What tells the birds who’s who, according to zoologist Robert Bleiweiss of the University of Wisconsin Madison, are patches of UV-reflecting plumage on the Black-chinned’s back. The mountain-tanagers appear to rely at least in part on the UV reflections to select mates. He published his study in the Proceedings of the National Academy of Sciences.
Ultimately, Bleiweiss concluded, calling species “siblings” because they look similar to the human eye is taxonomical hubris.
“Ignorance of humans to UV-based plumage differences,” he wrote, “highlights that sibling species really are no different from other biological species except that their distinctions are more obvious to the organisms involved than to humans.”

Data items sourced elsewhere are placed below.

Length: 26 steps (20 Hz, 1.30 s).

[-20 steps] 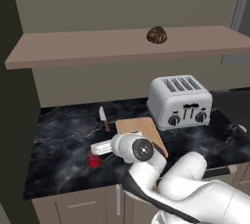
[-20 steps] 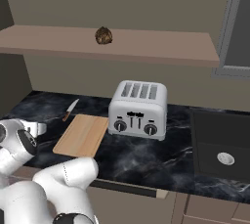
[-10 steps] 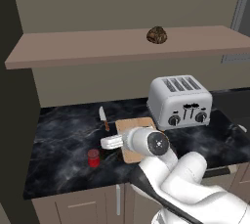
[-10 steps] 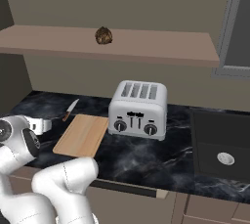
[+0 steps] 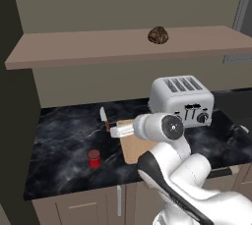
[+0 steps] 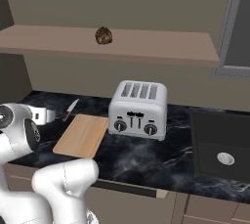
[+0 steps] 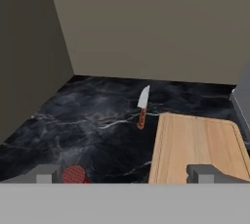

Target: Pick the bread, place it on the cutting board, pick the jam, place it on the counter, and close the cabinet.

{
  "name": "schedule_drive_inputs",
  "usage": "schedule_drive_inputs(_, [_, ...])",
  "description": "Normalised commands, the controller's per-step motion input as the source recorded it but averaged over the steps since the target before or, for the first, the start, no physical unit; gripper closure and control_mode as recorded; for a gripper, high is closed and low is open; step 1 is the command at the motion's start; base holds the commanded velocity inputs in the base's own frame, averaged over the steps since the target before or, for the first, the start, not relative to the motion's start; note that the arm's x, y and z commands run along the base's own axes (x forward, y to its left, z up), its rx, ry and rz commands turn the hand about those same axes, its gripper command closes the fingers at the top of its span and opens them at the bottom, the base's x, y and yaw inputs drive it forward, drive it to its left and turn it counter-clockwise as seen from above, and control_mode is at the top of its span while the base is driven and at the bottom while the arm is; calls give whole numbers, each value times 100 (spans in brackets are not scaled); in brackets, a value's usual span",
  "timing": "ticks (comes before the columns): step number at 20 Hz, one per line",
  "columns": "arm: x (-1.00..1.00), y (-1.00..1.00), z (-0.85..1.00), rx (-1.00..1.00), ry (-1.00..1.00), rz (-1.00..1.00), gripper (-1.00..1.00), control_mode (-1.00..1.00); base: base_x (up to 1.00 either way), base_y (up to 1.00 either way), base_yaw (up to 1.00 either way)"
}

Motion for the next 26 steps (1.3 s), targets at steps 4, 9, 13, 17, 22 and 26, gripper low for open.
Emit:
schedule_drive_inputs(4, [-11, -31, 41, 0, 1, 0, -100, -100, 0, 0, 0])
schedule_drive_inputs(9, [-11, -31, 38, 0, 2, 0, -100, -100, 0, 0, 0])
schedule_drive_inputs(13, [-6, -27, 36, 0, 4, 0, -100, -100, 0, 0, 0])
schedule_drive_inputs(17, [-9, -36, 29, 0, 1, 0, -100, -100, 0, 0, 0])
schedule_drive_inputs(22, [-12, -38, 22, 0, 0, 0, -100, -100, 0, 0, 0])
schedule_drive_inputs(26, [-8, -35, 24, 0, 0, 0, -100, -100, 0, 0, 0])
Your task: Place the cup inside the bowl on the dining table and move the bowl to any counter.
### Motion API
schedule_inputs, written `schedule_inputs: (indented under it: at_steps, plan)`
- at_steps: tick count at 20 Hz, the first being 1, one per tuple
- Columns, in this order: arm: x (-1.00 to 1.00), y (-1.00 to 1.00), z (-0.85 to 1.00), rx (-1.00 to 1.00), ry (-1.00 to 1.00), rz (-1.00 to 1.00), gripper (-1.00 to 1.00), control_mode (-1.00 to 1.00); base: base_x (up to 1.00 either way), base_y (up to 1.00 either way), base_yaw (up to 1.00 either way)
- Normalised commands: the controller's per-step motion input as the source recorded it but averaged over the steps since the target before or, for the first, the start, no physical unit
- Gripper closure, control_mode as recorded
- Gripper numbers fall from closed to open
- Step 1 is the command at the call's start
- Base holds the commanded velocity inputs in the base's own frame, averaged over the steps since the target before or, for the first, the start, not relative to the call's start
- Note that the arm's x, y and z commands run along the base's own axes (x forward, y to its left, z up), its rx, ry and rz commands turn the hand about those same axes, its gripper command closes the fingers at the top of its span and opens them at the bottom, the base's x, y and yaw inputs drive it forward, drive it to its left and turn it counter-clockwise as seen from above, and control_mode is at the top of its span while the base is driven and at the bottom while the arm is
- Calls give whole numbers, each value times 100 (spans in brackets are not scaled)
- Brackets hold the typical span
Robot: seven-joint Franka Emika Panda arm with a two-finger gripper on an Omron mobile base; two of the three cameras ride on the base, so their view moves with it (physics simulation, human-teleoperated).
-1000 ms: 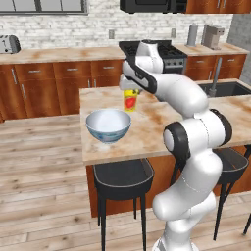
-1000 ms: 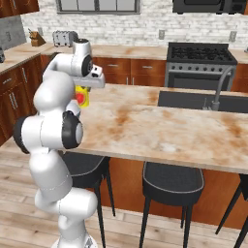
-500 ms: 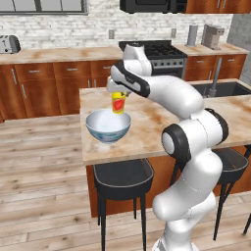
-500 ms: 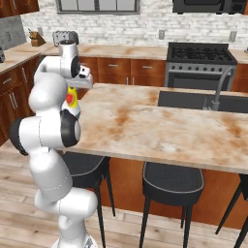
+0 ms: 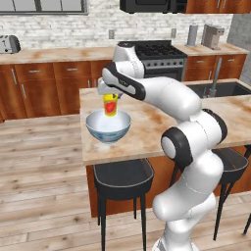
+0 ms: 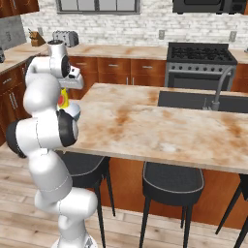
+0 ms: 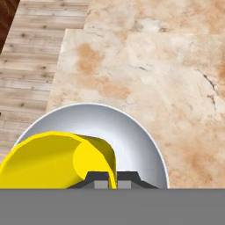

Eaton believes his findings throw into question a prevailing assumption about the evolution of sexual plumage patterns in birds. “If my results are correct and most species are sexually dichromatic, that suggests that maybe it’s the ancestral characteristic for most groups of birds, and that maybe the monochromes are evolving from dichromes,” he says.
Prum marvels at the recent advances in the understanding of avian visual acuity. The new knowledge does not reflect favorably on human eyesight. Consider the difference between us and birds: While you see a beach full of sunbathers, the Herring Gull overhead can tell who’s slathered in UV-blocking sunscreen. “Those kinds of details,” Prum says, “can really make you realize that birds in some neurological ways have superior abilities to sense the world than we do.”
Adam Marcus is a science writer. He lives in New York City and spends spring weekends looking for warblers in Manhattan’s Inwood Hill Park.